Ausgang über die Terrasse auf eigene Gefahr
Glatteis I. Eine Krankenschwester rutschte aus, als sie nach dem Besuch bei einer von ihr regelmäßig gepflegten Frau das Haus verließ. Sie sei nicht anders zu behandeln als ein Briefträger und erhalte keinen Schadenersatz, sagt der OGH.
Wien. Winter bedeutet immer auch Glatteisgefahr. Stürzt jemand, weil die zuständige Person das Streuen unterlassen hat, kann erfolgreich auf Schadenersatz geklagt werden. Aber inwieweit muss man bei Häusern den eigentlichen Eingang nehmen und wann ist man auch auf anderen Strecken geschützt? Eine Frage, die sich in einem Kärntner Fall stellte.
Geklagt hatte eine Krankenschwester. Sie arbeitet für das Rote Kreuz und ist im Bereich des mobilen Gesundheits- und Sozialdiensts tätig. Zu ihren Aufgaben zählt es auch, sich um ein Haus zu kümmern, in dem „betreubares Wohnen“angeboten wird. Die Diplomkrankenschwester kümmerte sich dort um eine Frau. Danach verließ sie die im Erdgeschoß liegende Wohnung über eine Terrasse. Doch diese war vereist, die Krankenschwester stürzte und verletzte sich. Die Frau klagte nun die Eigentümerin des Grundstücks, auf dem das Haus steht.
Doch eigentlich war die Terrasse nicht dafür gedacht, dass man über sie hinein- und hinausgeht. Dementsprechend wiesen die beiden ersten Instanzen die Klage ab. Die Krankenschwester hoffte aber noch auf Hilfe durch den Obersten Gerichtshof (OGH).
Fensterblick ungeschützt
Dieser verglich den jetzigen Fall mit einem älteren, in dem es um das Betreten eines Wirtshauses im hochalpinen Bereich gegangen war. Der unmittelbare Weg zum Eingang war gestreut gewesen.

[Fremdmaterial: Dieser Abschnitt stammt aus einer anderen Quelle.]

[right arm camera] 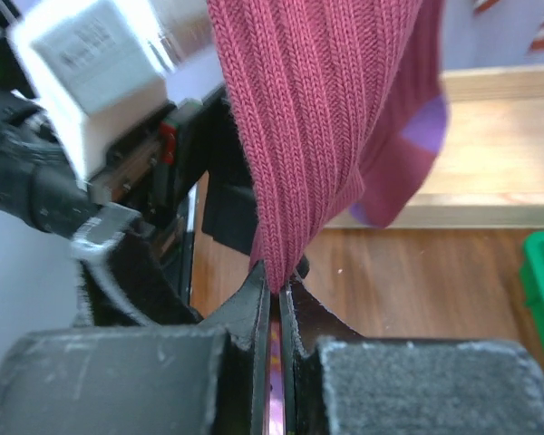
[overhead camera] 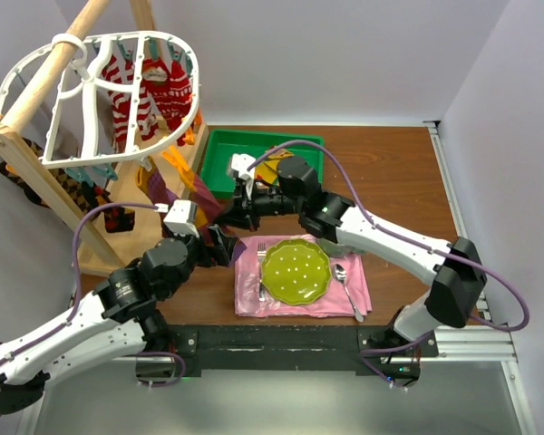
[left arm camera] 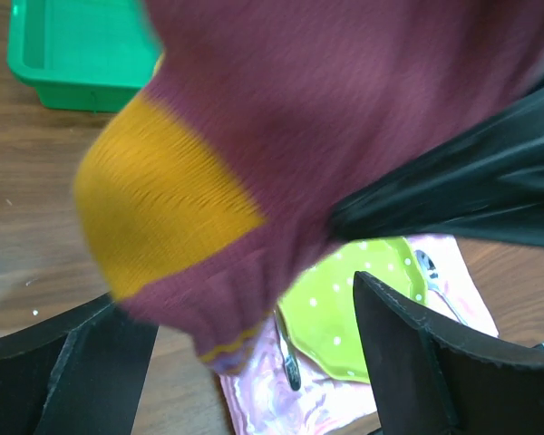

Ein potenzieller Gast (er kam vorbei, um die Speisekarte zu studieren) war aber zunächst zu einem vom Eingang entfernten Fenster des Gasthauses gegangen, um in das Innere des Lokals zu blicken. Dieser Bereich war nicht gut gestreut, der Mann stürzte. Der OGH (9 Ob 162/00i) hatte damals dem Verletzten keinen Schadenersatz gewährt: Der Lokalbesitzer habe nicht damit rechnen müssen, dass ein Gast den Weg abseits des eigentlichen Eingangs einschlage.
Auch die Krankenschwester habe einen unüblichen Weg gewählt, befanden die Höchstrichter. Die Terrasse sei nicht zum Verlassen des Gebäudes gedacht gewesen, das habe die Frau auch gewusst. Daher sei die Verkehrssicherungspflicht nicht verletzt worden.
Die Krankenschwester machte vor dem OGH aber auch geltend, dass sie über den Mietvertrag ihrer Kundin mitgeschützt sei und deswegen der Vermieter hafte. Der OGH meinte dazu, dass zwar Angehörige einer Mieterin vom Schutz mitumfasst seien, nicht aber Personen, die sich nur kurzfristig in der Wohnung aufhalten.
Wie oft kommt jemand vorbei?
Nun hat es zwar in der Vergangenheit sehr wohl ein OGH-Urteil (7 Ob 151/00g) gegeben, in dem eine Pflegehelferin als vom Mietvertrag mitgeschützt betrachtet worden ist. Aber in diesem Fall lag ein bäuerlicher Übergabsvertrag vor und die Pflegerin ging wie eine Hausangestellte ein und aus. Sie hatte auch den gesamten Haushalt zu führen.
Davon unterscheide sich der jetzige Fall schon deutlich, meinte der OGH. Denn die Krankenschwester sei nur ein- bis zweimal pro Woche in die Wohnung gekommen. Die Pflegekraft könne daher nicht anders behandelt werden als etwa ein Briefträger oder ein Handwerker, der zur Verrichtung seiner Arbeit ins Haus kommt. Und all diese Personen würden nicht in den Schutzbereich des Mietvertrags fallen, den ihre Kundin abgeschlossen hat.
Auch der OGH gewährte somit der Krankenschwester keinen Schadenersatz (6 Ob 163/18s).